それは直ぐに表情に出てしまう、いつまでも子供染みた態度しか取れない私のせいなんだと解っているけれど……。
だから、ガキだって言われるんだって……
それでも、今はまだ何も聞きたくなんか無かった。
『先輩……』
『………はい』
『元気無ぇんだよ……』何を訊いても何も言わねぇしと、阿散井さんもそんな風に言っては顔を歪ませたけれど……。
『私とは関係無……』
『本当にそう思うか』
本気で関係無ぇって、思ってるか……良く良く考え無くたって、この短い時間に有った事こそが非現実的なモノなんだと容易に知れる。
普通に生きていれば彼らの存在に気付く事もない、こうして時が重なる事の方が奇跡に近いモノだったんだと。

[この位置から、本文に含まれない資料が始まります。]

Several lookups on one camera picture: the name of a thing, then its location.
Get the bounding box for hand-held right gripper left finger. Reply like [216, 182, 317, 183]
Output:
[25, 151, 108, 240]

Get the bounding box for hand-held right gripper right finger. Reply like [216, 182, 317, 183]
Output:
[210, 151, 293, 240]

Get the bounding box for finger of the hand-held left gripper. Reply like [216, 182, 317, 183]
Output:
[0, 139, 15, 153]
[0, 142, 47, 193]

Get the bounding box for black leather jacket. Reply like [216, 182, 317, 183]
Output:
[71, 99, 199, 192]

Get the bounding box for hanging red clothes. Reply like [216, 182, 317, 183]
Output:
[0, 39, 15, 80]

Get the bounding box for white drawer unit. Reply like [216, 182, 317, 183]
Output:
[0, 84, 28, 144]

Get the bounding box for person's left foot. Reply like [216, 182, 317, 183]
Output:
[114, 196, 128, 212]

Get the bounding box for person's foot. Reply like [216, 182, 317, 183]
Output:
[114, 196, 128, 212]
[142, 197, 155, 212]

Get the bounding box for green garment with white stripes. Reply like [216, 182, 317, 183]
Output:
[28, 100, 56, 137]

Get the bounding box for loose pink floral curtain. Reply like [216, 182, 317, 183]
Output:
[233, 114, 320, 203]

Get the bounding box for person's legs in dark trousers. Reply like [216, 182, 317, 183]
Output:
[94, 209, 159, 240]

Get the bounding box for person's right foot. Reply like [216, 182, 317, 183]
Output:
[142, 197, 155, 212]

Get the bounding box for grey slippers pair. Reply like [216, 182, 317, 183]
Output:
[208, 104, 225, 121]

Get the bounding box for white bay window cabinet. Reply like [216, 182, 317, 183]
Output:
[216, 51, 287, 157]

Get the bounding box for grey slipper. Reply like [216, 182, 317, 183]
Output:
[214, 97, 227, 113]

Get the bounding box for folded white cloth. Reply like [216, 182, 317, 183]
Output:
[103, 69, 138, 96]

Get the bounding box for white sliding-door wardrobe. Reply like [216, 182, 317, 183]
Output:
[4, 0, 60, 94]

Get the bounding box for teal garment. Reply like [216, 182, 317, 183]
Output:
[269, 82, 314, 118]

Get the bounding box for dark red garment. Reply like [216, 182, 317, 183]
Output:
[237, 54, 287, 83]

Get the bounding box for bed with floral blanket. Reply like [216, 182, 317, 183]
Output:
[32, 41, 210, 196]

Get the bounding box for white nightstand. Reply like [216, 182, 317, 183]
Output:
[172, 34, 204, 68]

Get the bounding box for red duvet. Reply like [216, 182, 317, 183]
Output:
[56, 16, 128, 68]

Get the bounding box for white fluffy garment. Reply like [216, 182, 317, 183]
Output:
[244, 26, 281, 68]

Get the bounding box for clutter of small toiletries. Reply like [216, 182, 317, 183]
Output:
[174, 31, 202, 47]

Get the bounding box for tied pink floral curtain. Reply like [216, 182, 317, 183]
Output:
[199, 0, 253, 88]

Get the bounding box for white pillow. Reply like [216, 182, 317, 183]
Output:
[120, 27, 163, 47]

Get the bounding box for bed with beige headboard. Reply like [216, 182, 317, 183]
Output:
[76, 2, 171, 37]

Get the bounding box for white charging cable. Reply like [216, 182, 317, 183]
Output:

だったら、もうこのまま無かった事にした方が良いんじゃないだろうか。
今、この胸に渦巻く、理解不能な感情こそが存在するはずの無い、幻なんだと……。
「
『なぁ」
』「……何?」
分かれ際、不意に立ち止まった黒崎君が言葉を撰ぶように私に問う。
「あの先を、知りてぇか?」
「…………」
『この先を、知りてぇか……?』「本当に、」
『お前、先輩の名前、知ってるか……』このままで良いのか……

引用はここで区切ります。